--- Recorded information ---

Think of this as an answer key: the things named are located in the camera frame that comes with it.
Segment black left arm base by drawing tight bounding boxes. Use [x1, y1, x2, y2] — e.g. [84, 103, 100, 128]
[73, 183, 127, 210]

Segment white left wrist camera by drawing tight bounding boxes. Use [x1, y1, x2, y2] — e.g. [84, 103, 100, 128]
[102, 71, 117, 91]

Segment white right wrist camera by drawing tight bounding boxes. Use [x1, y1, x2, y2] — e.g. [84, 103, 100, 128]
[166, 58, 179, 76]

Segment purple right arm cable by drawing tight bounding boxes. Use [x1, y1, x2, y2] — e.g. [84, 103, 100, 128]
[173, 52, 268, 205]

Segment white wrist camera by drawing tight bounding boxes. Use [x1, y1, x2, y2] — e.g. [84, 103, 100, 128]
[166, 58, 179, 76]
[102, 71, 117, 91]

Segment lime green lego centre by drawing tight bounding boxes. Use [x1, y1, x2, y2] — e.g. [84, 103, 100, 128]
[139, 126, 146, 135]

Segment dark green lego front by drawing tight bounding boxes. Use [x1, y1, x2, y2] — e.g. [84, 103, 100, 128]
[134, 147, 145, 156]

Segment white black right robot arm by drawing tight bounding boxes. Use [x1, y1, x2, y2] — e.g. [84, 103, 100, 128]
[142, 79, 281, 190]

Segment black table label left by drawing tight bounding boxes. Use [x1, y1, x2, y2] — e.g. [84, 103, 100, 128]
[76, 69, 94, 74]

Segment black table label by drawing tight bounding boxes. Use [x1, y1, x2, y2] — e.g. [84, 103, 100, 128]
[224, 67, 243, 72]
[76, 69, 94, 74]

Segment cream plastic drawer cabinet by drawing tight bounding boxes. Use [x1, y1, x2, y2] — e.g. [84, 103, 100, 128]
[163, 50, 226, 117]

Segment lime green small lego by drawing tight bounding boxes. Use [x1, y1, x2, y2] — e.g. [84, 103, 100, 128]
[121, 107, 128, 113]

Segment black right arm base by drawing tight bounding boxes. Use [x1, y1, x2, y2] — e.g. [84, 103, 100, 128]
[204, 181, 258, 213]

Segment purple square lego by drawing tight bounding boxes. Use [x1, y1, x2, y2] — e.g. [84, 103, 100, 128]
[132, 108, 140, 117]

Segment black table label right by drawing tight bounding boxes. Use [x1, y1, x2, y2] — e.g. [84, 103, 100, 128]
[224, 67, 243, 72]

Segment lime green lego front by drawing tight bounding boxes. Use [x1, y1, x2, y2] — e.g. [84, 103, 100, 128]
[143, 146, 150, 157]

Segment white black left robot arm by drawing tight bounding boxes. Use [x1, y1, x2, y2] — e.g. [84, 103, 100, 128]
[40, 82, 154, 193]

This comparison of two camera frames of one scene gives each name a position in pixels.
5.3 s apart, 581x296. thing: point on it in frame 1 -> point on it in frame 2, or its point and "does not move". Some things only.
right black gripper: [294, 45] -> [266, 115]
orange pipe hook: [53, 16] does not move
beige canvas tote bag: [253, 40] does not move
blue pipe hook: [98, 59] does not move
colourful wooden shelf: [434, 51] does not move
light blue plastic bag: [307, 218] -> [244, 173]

---

*Work task*: Keep only the lines of the listing that contain the word "blue", and copy them.

*Task solution*:
blue pipe hook: [98, 59] does not move
light blue plastic bag: [307, 218] -> [244, 173]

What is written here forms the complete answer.